PROBLEM STATEMENT – Look below. Copy each line that has "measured" in it.

+++ RECORDS SUPPLIED +++

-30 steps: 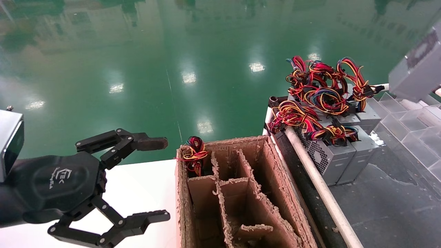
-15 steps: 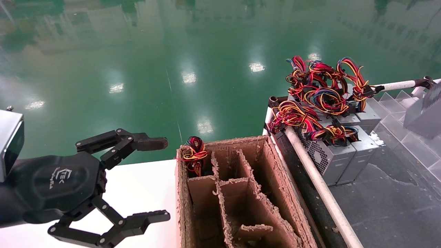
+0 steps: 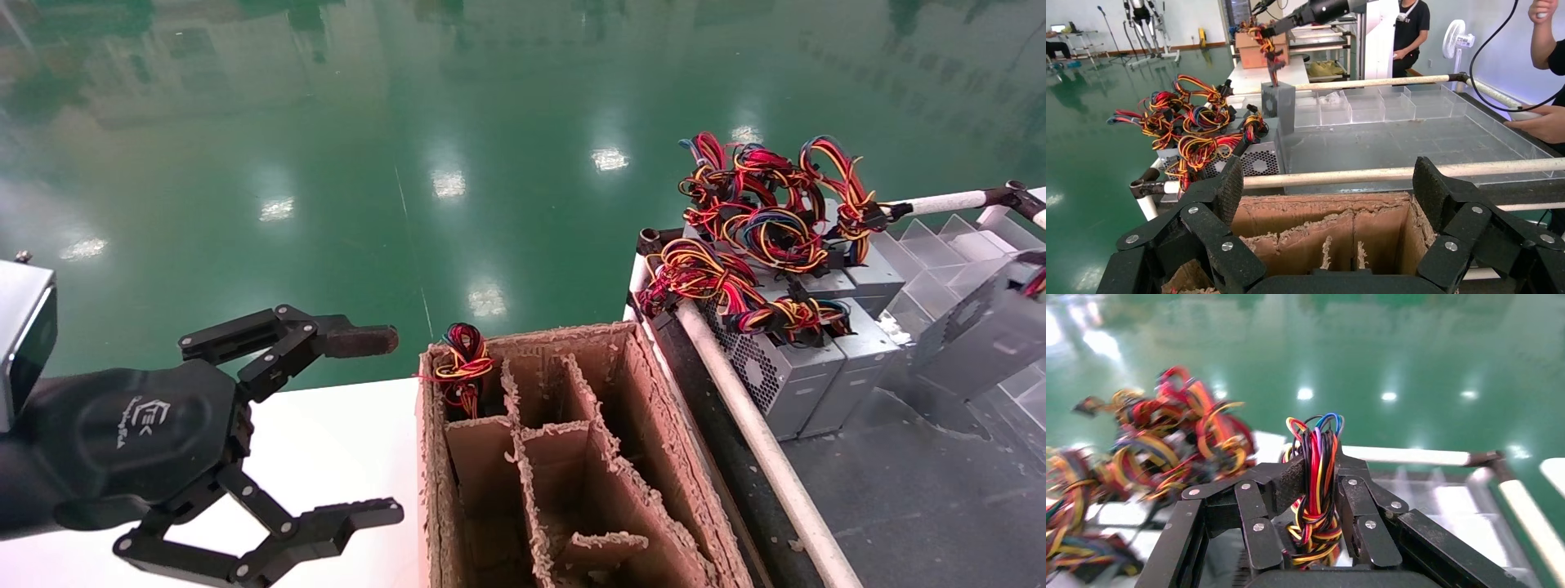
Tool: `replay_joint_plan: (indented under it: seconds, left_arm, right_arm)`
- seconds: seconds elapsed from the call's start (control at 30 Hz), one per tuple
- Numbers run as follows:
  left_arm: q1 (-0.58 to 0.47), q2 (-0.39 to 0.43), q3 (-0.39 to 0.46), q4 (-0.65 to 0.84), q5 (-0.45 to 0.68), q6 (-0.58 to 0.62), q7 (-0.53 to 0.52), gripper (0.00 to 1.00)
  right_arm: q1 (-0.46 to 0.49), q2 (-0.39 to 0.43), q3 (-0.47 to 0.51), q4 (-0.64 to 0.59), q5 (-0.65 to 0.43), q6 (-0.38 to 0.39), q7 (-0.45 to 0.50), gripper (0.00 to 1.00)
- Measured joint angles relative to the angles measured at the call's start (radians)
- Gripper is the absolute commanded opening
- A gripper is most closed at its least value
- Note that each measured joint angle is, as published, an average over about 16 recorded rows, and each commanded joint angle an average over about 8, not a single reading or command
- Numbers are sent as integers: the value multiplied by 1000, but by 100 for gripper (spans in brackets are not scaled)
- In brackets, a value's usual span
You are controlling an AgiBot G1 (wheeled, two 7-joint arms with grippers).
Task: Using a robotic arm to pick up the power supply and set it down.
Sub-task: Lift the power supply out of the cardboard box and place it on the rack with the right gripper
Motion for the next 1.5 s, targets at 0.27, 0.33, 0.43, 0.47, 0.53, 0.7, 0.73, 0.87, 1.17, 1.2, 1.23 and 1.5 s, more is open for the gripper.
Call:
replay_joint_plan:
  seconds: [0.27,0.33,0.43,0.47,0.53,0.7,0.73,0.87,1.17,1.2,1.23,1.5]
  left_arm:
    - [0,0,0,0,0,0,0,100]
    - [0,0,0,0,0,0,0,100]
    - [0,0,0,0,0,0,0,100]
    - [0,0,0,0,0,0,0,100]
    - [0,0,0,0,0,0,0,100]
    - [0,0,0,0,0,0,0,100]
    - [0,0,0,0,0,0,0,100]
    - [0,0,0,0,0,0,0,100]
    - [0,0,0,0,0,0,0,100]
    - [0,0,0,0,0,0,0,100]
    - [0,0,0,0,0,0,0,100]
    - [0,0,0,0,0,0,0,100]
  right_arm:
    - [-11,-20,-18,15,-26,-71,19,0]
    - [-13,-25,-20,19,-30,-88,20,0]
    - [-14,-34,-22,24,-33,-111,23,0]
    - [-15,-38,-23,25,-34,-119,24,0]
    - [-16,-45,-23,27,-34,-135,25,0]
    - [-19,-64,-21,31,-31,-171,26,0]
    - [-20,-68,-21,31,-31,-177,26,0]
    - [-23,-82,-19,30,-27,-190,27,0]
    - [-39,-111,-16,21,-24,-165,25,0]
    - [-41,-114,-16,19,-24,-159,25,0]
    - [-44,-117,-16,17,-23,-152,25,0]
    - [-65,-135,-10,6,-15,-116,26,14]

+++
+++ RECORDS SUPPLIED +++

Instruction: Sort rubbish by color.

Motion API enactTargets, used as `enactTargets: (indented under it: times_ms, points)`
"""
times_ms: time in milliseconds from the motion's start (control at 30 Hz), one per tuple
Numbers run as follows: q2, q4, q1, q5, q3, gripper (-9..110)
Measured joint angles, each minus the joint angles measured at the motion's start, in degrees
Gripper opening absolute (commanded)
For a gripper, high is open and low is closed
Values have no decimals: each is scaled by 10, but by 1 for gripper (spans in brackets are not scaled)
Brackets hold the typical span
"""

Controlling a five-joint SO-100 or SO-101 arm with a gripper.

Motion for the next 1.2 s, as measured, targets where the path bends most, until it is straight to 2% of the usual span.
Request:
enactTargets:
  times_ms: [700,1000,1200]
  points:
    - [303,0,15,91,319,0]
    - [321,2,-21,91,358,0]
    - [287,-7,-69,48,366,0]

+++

RESULT FOR THIS EXERCISE –
- Measured joint angles relative to the angles measured at the call's start (radians)
- Note that each measured joint angle is, as published, an average over about 16 recorded rows, and each commanded joint angle an average over about 8, not a single reading or command
Measured joint angles, each minus the joint angles measured at the motion's start, in degrees
Motion for the next 1.2 s, as measured, targets where the path bends most, until it is straight to 2% of the usual span.

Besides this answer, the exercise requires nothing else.